The Anatomy of a Data Citation
What is a data citation and what makes it different from other citations?
Data citations are references to a data source. Unlike most other sources found in a bibliography, data do not have an agreed upon way of attributing credit, and is not widely recognized as a ‘citable’ source. This becomes a problem when we have discussions on transparency and trust in science. We need citations to accurately verify the study sources and to determine the quality of the study.
In 2014, Force11 – an international coalition of researchers, librarians, publishers and research funders – addressed the lack of consensus on data citations, and created the ‘Joint Declaration of Data Citation Principles’ (JDDCP).
Force11’s declaration asserts that, “Data citation, like the citation of other evidence and sources, is good research practice and is part of the scholarly ecosystem supporting data reuse” (Data Citation Synthesis Group, 2014). As a signatory to this document, our guide will follow the eight principles outlined in the JDDCP to give a better idea of how to write a JDDCP-compliant citation.

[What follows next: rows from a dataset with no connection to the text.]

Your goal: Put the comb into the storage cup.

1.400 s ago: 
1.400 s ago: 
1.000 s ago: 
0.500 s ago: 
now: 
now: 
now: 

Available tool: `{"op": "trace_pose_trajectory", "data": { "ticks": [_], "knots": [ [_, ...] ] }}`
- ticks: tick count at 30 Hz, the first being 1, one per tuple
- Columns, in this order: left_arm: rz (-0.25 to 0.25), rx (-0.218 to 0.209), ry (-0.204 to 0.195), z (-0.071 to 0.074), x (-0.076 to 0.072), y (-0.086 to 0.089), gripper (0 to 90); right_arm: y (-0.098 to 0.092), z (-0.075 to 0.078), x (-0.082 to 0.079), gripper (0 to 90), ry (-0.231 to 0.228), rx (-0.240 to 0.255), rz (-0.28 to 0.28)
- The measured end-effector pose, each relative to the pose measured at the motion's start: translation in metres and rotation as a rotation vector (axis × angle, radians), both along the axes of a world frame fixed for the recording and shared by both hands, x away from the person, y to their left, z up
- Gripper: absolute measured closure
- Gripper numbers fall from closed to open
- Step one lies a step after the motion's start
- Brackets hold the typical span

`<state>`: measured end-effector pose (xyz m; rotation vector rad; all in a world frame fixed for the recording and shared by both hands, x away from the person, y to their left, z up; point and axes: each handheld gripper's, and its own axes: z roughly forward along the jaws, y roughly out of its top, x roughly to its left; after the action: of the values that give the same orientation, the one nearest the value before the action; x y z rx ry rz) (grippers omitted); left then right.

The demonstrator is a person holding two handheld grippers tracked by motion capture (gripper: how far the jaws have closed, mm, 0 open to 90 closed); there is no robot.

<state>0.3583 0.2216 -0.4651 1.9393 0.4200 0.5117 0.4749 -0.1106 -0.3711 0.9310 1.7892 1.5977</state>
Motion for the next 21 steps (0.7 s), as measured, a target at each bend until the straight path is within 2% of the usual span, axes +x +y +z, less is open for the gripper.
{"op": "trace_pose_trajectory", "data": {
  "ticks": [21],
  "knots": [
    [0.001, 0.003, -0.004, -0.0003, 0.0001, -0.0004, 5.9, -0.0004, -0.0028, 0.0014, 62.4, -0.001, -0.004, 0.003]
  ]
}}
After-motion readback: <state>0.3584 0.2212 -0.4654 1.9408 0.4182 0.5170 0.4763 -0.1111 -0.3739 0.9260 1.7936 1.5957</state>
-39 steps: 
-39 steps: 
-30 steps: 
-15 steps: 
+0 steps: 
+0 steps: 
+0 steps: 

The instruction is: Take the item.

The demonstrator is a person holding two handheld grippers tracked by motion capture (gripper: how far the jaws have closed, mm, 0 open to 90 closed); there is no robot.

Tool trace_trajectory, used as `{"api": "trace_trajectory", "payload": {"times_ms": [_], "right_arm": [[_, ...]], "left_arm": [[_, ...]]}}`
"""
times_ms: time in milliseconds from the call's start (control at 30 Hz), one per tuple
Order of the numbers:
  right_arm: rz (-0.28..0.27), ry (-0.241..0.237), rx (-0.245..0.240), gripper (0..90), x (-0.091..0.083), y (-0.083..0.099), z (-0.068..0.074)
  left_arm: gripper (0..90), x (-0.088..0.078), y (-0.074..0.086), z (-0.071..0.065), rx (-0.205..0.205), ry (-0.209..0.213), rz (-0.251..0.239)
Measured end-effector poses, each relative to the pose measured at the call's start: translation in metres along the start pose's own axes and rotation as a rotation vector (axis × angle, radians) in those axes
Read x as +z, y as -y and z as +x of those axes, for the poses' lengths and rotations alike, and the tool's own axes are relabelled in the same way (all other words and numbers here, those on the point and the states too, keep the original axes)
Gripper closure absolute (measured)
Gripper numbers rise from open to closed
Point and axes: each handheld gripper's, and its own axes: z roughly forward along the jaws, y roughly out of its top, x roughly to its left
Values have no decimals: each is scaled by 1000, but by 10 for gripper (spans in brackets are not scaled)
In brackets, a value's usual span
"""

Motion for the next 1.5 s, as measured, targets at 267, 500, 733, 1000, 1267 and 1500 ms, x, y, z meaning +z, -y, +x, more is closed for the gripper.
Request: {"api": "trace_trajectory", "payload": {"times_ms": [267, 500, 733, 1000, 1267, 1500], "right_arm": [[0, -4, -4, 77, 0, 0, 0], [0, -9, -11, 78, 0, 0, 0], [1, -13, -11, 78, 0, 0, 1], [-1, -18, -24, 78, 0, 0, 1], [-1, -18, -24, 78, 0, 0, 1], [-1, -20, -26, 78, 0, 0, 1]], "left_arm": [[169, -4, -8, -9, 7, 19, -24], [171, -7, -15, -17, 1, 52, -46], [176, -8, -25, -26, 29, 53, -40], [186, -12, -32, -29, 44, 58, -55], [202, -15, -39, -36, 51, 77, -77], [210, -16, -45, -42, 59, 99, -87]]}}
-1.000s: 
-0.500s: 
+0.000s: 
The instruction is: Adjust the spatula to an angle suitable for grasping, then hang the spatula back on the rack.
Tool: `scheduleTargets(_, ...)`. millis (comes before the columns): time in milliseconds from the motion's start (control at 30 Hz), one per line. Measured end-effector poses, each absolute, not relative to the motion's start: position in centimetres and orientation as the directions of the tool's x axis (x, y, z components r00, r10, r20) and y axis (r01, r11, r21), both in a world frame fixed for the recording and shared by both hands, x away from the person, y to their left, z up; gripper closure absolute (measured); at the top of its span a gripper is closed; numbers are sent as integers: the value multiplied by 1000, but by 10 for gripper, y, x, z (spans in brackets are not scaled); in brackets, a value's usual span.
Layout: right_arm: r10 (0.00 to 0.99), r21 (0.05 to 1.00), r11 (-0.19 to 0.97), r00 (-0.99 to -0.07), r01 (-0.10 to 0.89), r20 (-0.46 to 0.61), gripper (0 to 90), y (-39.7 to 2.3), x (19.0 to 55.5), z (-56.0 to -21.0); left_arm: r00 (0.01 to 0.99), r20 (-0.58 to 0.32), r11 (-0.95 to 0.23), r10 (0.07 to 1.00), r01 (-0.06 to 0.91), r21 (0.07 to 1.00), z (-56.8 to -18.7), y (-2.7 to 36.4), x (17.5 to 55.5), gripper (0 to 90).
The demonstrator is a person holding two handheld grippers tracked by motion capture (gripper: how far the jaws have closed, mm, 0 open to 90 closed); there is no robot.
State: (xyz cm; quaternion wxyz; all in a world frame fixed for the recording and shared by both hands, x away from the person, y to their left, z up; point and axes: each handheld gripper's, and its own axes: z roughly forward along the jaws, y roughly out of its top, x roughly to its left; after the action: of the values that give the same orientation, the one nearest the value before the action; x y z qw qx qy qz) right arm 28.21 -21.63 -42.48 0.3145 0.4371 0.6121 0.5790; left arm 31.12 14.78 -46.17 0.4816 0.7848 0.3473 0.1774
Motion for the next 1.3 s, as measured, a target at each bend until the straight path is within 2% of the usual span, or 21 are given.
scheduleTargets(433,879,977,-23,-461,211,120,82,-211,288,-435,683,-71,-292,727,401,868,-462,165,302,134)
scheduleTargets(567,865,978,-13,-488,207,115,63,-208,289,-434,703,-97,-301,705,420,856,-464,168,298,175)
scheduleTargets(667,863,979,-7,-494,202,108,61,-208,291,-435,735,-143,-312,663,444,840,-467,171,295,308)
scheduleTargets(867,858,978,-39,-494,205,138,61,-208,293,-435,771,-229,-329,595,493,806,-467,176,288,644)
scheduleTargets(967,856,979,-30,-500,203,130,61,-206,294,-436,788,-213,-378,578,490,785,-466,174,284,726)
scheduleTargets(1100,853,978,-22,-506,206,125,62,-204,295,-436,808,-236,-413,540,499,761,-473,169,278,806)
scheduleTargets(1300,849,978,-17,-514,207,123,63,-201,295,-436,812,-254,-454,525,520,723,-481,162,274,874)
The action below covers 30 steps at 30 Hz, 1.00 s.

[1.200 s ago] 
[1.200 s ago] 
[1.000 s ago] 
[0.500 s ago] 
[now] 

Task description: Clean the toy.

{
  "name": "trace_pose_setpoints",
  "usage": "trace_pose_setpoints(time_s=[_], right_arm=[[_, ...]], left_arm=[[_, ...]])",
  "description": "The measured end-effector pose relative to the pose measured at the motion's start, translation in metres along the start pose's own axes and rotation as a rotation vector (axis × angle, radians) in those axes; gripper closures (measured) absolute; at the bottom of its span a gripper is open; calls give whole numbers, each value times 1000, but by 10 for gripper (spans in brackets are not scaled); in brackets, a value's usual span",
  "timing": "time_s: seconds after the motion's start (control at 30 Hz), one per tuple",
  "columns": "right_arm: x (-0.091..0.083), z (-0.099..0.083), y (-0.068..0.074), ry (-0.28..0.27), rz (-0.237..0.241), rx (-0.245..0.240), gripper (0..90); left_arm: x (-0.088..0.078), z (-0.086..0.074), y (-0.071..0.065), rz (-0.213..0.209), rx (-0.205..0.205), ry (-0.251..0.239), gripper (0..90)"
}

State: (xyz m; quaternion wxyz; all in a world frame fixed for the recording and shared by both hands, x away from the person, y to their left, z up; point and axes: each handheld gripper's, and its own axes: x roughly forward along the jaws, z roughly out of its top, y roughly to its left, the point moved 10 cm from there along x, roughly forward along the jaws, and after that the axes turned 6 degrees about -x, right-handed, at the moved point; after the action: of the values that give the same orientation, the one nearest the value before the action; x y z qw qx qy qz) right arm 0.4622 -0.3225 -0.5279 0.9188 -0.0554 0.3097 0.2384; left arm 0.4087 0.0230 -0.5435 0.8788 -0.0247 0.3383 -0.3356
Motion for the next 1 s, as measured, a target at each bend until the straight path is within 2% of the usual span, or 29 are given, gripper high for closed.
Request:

Throughout this post we will reference various principles from the JDDCP. We urge you to read along with the original declaration here!
Joint Declaration of Data Citation Principles (JDDCP)
Principle 1: “Data should be considered legitimate, citable products of research. Data citations should be accorded the same importance in the scholarly record as citations of other research objects, such as publications” (Data Citation Synthesis Group, 2014).
The movement towards widespread data sharing is relatively new, and as we develop a more transparent scientific community and adopt more expansive views on data sharing, the importance of data citations increase. Data are also key research assets and outputs.
Where does the data citation go?
Principle 3: “In scholarly literature, whenever and wherever a claim relies upon data, the corresponding data should be cited” (ibid, 2014).
The data citation can be either parenthetical in-text or notated by a footnote. Follow your citation guide for the most appropriate location of the citation.
How to Write a Data Citation
Principle 2: “Data citations should facilitate giving scholarly credit and normative and legal attribution to all contributors to the data, recognizing that a single style or mechanism of attribution may not be applicable to all data” (ibid, 2014).
In accordance with the principle above, our guide will give some methods for citing data, but each of these methods can and should be adjusted according to the information available in the source and what seems appropriate.
The first four listed are core citation elements needed to properly cite a source. These should always be included in the writings if available. We will not delve into each of these in this post, but there are numerous online guides to identifying these elements.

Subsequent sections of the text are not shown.